**Your instructions:**
For the material below, count each line where the string "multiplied" appears, then return the total alone.

**Data shown:**
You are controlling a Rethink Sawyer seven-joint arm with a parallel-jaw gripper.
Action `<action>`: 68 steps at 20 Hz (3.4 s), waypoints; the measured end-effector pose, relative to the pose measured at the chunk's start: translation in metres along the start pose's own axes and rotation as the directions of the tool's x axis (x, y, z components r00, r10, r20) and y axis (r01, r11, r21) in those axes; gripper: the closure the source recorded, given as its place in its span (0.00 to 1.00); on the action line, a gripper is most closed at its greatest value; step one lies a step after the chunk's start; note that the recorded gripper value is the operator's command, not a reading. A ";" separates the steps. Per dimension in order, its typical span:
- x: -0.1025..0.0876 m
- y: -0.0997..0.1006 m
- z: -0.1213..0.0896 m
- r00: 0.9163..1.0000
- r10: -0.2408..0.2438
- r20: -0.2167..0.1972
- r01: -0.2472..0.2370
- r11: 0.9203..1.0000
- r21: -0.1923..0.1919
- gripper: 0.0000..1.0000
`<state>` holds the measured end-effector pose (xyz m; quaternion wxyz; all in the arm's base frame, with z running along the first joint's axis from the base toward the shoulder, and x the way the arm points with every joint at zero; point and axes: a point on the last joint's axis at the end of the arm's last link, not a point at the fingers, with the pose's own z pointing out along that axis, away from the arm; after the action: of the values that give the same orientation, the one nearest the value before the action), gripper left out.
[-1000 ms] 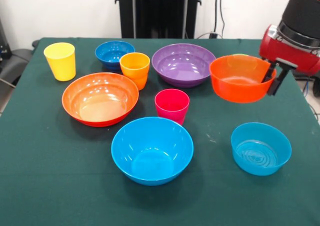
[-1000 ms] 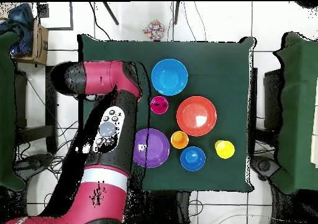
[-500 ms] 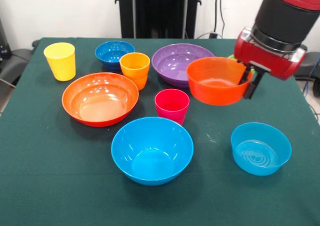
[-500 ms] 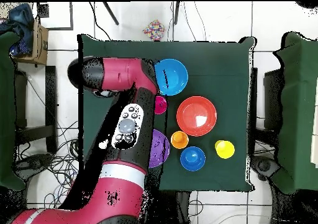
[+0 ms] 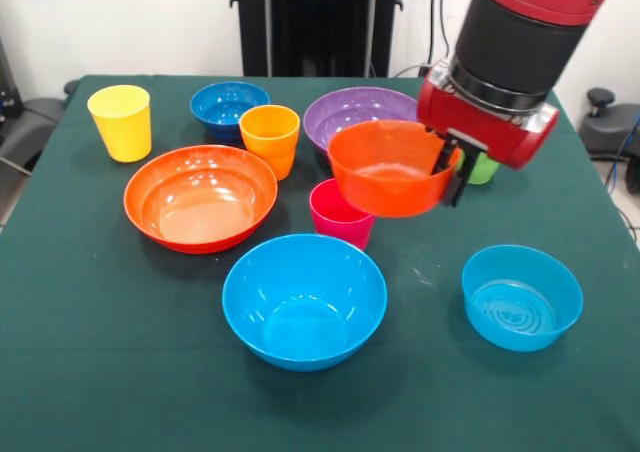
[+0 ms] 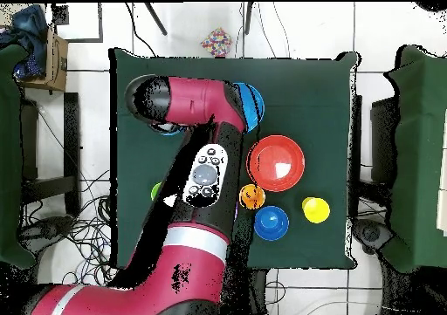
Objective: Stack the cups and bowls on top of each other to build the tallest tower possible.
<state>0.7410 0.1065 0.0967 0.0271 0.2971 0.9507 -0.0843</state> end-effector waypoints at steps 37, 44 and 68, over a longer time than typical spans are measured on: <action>-0.020 -0.041 0.086 1.000 0.007 0.022 -0.008 0.999 0.032 1.00; -0.036 -0.022 0.096 0.998 -0.011 0.058 0.010 1.000 0.012 1.00; -0.037 -0.001 0.128 0.998 -0.028 0.056 0.029 1.000 -0.012 1.00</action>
<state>0.7714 0.0625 -0.0249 0.0544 0.2810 0.9542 -0.0867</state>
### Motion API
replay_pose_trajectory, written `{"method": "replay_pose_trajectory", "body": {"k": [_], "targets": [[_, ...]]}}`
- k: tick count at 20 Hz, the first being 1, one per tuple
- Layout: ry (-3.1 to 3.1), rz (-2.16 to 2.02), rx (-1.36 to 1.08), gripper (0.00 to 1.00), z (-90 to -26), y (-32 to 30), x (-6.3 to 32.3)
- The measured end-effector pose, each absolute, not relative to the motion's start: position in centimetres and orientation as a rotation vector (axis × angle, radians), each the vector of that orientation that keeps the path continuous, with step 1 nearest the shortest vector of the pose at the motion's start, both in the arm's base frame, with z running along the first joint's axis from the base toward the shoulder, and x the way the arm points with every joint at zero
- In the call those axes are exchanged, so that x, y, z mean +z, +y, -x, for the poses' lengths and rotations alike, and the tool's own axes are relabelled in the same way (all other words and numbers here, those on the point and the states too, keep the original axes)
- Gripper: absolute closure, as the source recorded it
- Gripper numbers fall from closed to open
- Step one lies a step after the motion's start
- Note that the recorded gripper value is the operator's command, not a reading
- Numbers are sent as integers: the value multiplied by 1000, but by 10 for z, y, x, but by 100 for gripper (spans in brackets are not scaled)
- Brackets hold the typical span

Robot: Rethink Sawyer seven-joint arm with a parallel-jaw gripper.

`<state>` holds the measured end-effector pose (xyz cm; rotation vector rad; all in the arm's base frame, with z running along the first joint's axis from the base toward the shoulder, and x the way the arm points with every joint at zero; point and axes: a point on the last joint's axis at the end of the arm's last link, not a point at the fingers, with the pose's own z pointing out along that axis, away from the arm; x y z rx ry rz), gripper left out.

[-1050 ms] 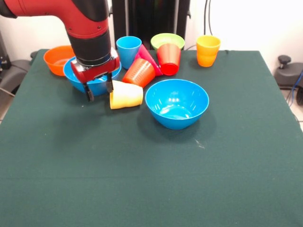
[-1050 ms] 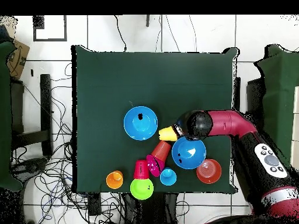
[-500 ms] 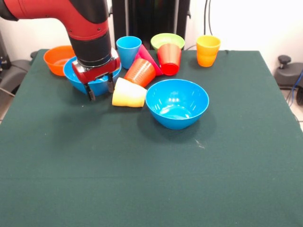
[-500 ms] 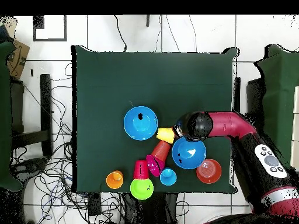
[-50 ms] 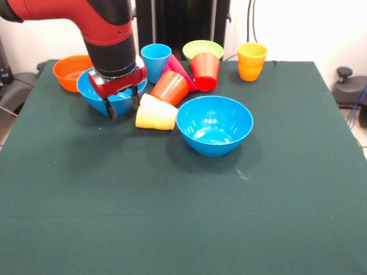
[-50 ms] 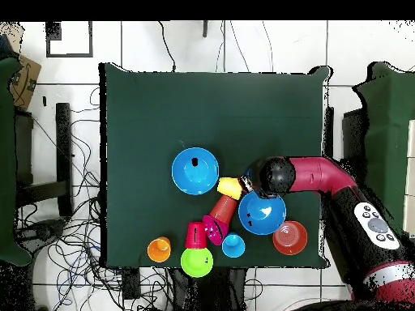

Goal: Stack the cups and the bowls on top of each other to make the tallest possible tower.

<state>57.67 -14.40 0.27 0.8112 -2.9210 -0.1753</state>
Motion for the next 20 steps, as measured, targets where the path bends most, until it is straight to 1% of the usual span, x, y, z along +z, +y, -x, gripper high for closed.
{"method": "replay_pose_trajectory", "body": {"k": [13,20], "targets": [[-2946,-725,-194,0,-567,-165,22],[-2951,-707,-210,0,-562,-170,24]]}}
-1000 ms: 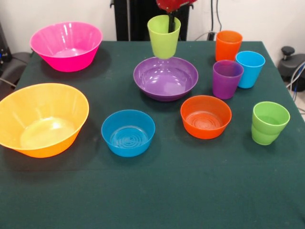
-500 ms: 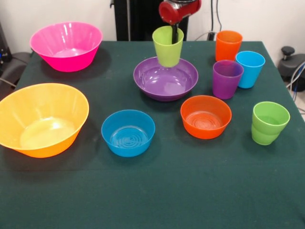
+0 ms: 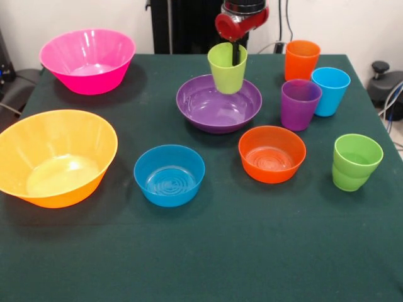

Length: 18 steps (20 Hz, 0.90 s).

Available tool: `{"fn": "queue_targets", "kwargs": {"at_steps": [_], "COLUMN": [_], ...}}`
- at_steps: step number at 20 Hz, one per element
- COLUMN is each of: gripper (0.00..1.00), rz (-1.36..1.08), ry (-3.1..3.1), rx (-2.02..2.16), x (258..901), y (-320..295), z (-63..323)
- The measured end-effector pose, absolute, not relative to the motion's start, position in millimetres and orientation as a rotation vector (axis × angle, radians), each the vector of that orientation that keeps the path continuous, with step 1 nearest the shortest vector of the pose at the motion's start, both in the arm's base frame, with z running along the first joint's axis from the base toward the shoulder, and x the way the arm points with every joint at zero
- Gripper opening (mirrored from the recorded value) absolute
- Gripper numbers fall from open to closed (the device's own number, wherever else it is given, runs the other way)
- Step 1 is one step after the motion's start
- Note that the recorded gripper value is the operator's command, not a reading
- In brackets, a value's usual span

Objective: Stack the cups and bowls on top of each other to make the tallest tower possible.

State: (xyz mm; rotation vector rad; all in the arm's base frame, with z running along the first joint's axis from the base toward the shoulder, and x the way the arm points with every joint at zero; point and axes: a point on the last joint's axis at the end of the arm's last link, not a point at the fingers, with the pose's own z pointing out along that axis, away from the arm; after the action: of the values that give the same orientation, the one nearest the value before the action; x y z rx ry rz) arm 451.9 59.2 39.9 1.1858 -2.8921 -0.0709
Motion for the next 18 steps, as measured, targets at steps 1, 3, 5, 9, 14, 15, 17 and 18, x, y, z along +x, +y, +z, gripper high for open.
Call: {"fn": "queue_targets", "kwargs": {"at_steps": [1,3,5,9,14,15,17,18], "gripper": [0.0,0.0,0.0,0.0,0.0,0.0,0.0,0.0], "rz": [-0.065,-0.035,-0.013,0.031,0.07,0.071,0.073,0.075], "ry": [-2.891,-2.885,-2.88,-2.875,-2.889,-2.894,-2.906,-2.918], "rx": [1.192,1.218,1.236,1.255,1.272,1.273,1.276,1.278], "x": [451,448,448,448,451,451,452,453], "y": [59,57,55,49,43,43,42,42], "z": [39,36,35,33,29,29,27,26]}}
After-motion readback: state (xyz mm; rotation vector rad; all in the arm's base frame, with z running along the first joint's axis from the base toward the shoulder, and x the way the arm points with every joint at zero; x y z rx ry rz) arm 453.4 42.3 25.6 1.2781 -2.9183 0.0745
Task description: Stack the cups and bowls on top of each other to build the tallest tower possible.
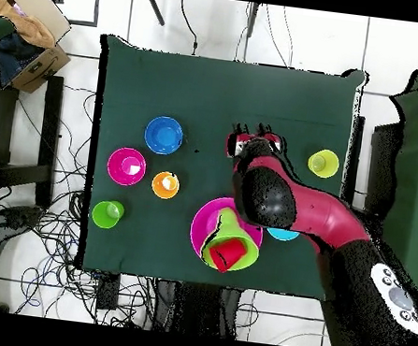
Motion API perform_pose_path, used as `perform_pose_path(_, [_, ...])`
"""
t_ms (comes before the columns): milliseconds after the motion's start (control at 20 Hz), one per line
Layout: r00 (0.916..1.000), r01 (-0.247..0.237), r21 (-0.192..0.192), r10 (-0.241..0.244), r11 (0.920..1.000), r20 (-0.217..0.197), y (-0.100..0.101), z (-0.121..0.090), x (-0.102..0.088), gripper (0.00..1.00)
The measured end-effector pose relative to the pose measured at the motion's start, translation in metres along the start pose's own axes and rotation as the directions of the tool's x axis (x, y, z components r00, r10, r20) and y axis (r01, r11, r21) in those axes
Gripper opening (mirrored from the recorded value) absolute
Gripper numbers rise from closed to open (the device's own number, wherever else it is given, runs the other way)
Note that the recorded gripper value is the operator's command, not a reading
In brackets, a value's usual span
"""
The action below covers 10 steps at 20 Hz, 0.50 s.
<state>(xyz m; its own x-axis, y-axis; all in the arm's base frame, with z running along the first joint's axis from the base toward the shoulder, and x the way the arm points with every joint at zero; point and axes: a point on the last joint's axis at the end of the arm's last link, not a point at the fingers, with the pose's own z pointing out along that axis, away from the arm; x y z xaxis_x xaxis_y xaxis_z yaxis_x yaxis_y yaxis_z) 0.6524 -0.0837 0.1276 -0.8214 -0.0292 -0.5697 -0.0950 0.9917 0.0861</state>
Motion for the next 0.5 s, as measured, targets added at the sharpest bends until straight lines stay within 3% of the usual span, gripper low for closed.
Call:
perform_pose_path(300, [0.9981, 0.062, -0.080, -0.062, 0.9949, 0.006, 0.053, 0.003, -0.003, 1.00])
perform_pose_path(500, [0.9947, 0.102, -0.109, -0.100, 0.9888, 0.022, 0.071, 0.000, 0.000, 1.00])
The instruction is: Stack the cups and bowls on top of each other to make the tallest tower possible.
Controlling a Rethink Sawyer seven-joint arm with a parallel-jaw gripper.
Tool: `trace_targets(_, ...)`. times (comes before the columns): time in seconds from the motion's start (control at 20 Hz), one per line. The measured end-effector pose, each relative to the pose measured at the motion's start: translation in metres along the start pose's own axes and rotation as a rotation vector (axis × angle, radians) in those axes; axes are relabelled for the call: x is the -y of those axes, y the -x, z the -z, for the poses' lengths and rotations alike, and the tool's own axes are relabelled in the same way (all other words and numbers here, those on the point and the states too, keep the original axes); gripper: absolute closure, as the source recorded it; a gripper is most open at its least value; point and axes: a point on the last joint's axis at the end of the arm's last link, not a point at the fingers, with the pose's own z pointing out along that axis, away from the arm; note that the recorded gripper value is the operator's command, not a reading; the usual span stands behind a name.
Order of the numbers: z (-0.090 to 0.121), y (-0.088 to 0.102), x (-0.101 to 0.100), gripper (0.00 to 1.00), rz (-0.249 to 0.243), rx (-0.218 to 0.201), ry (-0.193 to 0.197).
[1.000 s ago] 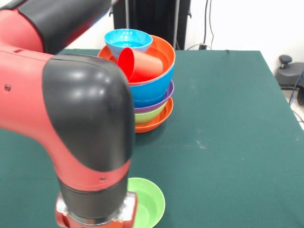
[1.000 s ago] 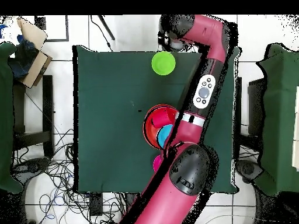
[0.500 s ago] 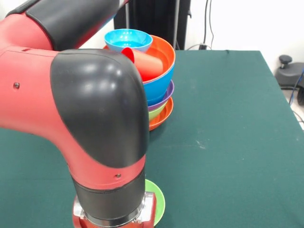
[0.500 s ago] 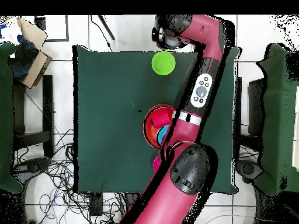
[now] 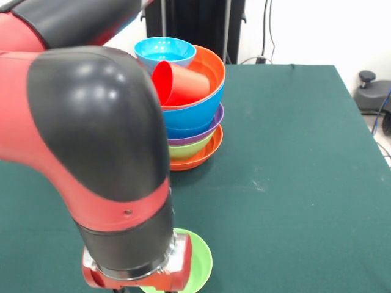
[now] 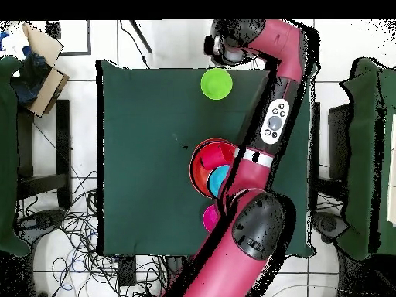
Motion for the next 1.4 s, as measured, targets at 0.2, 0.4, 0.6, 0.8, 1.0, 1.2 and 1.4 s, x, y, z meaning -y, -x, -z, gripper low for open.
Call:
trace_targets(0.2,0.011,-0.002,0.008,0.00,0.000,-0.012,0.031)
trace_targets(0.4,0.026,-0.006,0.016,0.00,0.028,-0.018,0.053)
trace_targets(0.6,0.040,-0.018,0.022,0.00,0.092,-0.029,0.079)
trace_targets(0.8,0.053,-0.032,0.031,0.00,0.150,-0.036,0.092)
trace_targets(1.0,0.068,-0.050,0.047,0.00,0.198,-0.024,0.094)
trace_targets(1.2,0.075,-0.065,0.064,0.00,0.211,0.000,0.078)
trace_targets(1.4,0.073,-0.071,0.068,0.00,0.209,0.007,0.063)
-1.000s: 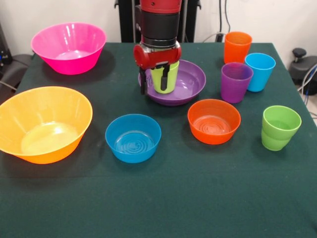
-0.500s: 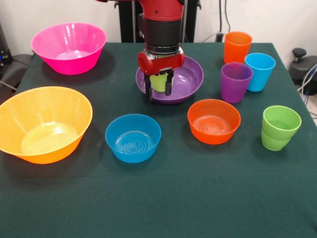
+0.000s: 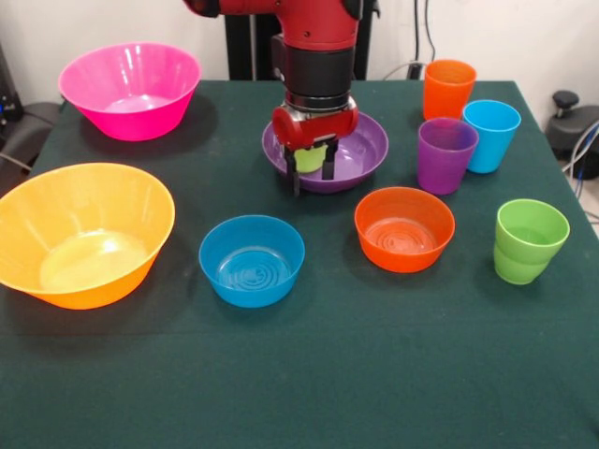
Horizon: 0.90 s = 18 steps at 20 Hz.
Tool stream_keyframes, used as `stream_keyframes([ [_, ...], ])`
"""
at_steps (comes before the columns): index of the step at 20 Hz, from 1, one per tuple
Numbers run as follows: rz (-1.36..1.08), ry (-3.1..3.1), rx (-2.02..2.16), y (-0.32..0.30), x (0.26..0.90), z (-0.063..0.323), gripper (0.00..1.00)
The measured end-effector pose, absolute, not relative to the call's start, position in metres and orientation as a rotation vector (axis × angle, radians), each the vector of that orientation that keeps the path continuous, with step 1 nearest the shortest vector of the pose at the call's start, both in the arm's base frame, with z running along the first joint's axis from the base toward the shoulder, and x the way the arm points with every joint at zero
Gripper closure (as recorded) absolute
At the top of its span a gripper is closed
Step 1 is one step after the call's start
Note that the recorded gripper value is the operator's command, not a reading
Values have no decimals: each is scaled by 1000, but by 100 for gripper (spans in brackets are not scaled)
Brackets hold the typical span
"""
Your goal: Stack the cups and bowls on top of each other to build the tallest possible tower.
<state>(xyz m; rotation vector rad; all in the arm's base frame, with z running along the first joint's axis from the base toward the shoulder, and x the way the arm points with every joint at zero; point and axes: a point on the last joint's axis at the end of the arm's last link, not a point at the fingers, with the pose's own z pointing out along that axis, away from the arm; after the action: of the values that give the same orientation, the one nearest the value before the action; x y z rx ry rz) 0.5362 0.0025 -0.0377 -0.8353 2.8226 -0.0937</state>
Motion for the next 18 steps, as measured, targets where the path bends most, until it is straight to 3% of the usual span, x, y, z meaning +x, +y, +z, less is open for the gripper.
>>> stream_keyframes([
  [18,-115,2828,-831,10,540,-38,0],
])
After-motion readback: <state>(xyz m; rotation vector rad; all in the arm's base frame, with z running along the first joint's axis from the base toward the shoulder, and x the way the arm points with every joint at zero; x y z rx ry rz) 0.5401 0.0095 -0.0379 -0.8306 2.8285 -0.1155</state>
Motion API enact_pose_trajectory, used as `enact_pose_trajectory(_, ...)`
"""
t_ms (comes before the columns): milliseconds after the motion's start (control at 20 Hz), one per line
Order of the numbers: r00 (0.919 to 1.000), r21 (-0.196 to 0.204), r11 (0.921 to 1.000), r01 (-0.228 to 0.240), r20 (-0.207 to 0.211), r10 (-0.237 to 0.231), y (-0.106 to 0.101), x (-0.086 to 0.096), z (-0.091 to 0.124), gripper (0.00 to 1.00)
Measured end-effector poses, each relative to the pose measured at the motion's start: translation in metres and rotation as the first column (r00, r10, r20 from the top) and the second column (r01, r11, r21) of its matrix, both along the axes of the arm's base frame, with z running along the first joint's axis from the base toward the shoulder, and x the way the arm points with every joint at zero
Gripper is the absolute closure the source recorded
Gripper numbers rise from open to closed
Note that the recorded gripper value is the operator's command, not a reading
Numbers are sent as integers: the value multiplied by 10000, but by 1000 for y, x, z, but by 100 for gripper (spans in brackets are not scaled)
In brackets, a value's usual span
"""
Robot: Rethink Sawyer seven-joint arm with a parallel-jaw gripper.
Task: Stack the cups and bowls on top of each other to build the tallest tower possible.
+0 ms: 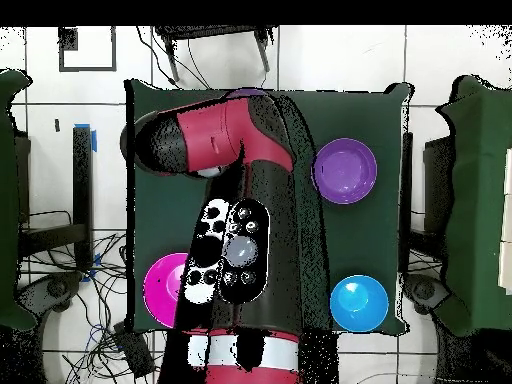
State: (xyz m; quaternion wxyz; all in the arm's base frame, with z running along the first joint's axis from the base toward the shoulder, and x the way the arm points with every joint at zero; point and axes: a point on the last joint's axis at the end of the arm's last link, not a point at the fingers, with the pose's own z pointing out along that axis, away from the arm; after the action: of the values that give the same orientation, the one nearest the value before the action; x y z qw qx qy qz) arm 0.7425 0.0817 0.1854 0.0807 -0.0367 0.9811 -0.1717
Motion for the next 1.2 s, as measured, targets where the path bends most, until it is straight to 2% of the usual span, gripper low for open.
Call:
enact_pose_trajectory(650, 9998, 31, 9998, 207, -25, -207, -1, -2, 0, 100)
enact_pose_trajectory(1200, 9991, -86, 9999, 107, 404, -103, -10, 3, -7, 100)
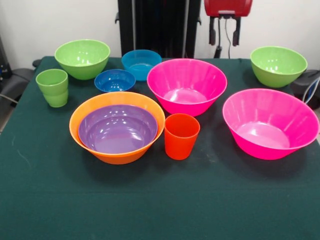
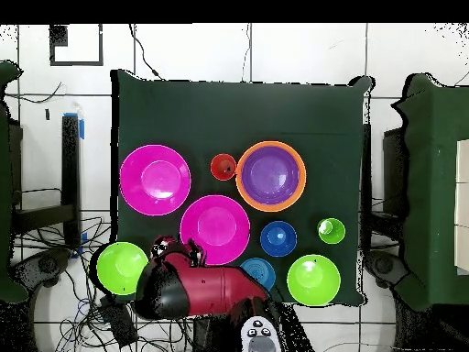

**Answer for the task:**
2